TASK OBJECTIVE »
Each line of the listing must be transcribed exactly, except for the images, which should be excluded.

DATA BLOCK »
= = = =
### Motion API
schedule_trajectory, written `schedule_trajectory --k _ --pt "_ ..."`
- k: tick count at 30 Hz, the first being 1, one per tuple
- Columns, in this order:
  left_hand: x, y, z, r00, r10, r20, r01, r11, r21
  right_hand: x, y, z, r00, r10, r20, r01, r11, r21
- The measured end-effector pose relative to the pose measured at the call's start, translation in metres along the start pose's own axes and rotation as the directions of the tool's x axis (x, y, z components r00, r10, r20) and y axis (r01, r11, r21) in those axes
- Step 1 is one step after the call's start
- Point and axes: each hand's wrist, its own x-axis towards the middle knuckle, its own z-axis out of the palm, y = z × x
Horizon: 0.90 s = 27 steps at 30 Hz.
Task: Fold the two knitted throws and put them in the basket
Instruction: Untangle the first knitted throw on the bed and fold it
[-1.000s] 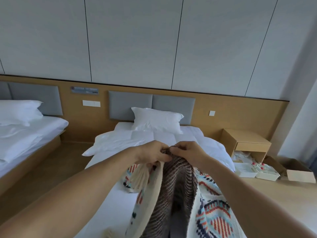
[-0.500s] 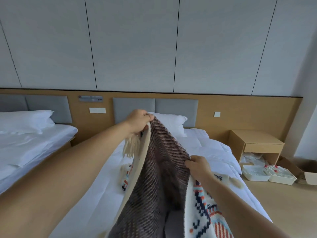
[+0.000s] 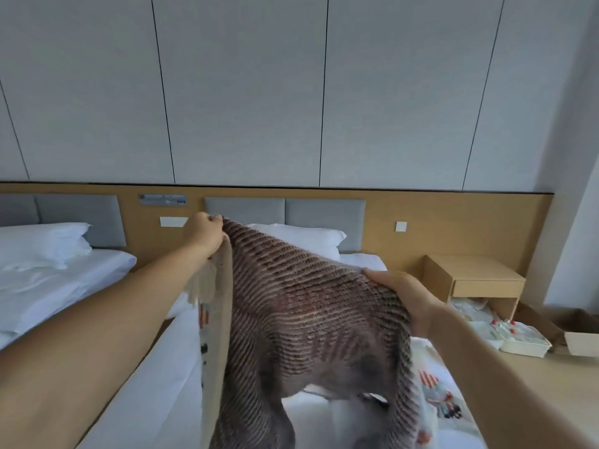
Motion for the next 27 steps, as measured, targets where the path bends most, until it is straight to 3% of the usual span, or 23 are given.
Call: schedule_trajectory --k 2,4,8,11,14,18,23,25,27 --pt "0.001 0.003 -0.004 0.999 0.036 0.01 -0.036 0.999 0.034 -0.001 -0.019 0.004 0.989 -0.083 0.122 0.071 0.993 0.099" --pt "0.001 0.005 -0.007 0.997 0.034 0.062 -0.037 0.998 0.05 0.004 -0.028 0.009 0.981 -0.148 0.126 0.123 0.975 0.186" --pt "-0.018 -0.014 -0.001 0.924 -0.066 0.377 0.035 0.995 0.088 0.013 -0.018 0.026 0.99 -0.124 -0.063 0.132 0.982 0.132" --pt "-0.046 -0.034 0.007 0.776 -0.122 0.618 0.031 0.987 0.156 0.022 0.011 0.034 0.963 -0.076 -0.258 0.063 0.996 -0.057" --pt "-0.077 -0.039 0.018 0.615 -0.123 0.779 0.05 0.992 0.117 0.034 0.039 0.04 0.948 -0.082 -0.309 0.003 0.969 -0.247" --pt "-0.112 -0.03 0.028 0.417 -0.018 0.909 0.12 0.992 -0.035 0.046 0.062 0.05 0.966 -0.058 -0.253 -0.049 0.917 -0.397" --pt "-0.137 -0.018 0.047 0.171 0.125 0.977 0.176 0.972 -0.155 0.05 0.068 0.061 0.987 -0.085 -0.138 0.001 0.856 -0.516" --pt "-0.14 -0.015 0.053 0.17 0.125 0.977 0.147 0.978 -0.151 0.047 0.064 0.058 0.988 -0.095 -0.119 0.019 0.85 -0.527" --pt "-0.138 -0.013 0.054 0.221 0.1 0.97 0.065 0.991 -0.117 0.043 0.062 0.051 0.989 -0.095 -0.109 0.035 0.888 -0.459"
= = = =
TASK OUTPUT »
### Motion API
schedule_trajectory, written `schedule_trajectory --k _ --pt "_ ..."`
- k: tick count at 30 Hz, the first being 1, one per tuple
- Columns, in this order:
  left_hand: x, y, z, r00, r10, r20, r01, r11, r21
  right_hand: x, y, z, r00, r10, r20, r01, r11, r21
- The measured end-effector pose relative to the pose measured at the call's start, translation in metres along the start pose's own axes and rotation as the directions of the tool's x axis (x, y, z components r00, r10, r20) and y axis (r01, r11, r21) in those axes
- Step 1 is one step after the call's start
- Point and axes: each hand's wrist, its own x-axis towards the middle knuckle, its own z-axis out of the palm, y = z × x
Horizon: 0.90 s = 27 steps at 30 Hz.
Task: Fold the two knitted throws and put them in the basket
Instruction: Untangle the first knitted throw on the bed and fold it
[-1.000s] 
[-0.500s] 
[+0.000s] 
Motion for the next 27 steps, as measured, targets where the path bends most, until it is straight to 3% of the usual span, or 23 are given.
Call: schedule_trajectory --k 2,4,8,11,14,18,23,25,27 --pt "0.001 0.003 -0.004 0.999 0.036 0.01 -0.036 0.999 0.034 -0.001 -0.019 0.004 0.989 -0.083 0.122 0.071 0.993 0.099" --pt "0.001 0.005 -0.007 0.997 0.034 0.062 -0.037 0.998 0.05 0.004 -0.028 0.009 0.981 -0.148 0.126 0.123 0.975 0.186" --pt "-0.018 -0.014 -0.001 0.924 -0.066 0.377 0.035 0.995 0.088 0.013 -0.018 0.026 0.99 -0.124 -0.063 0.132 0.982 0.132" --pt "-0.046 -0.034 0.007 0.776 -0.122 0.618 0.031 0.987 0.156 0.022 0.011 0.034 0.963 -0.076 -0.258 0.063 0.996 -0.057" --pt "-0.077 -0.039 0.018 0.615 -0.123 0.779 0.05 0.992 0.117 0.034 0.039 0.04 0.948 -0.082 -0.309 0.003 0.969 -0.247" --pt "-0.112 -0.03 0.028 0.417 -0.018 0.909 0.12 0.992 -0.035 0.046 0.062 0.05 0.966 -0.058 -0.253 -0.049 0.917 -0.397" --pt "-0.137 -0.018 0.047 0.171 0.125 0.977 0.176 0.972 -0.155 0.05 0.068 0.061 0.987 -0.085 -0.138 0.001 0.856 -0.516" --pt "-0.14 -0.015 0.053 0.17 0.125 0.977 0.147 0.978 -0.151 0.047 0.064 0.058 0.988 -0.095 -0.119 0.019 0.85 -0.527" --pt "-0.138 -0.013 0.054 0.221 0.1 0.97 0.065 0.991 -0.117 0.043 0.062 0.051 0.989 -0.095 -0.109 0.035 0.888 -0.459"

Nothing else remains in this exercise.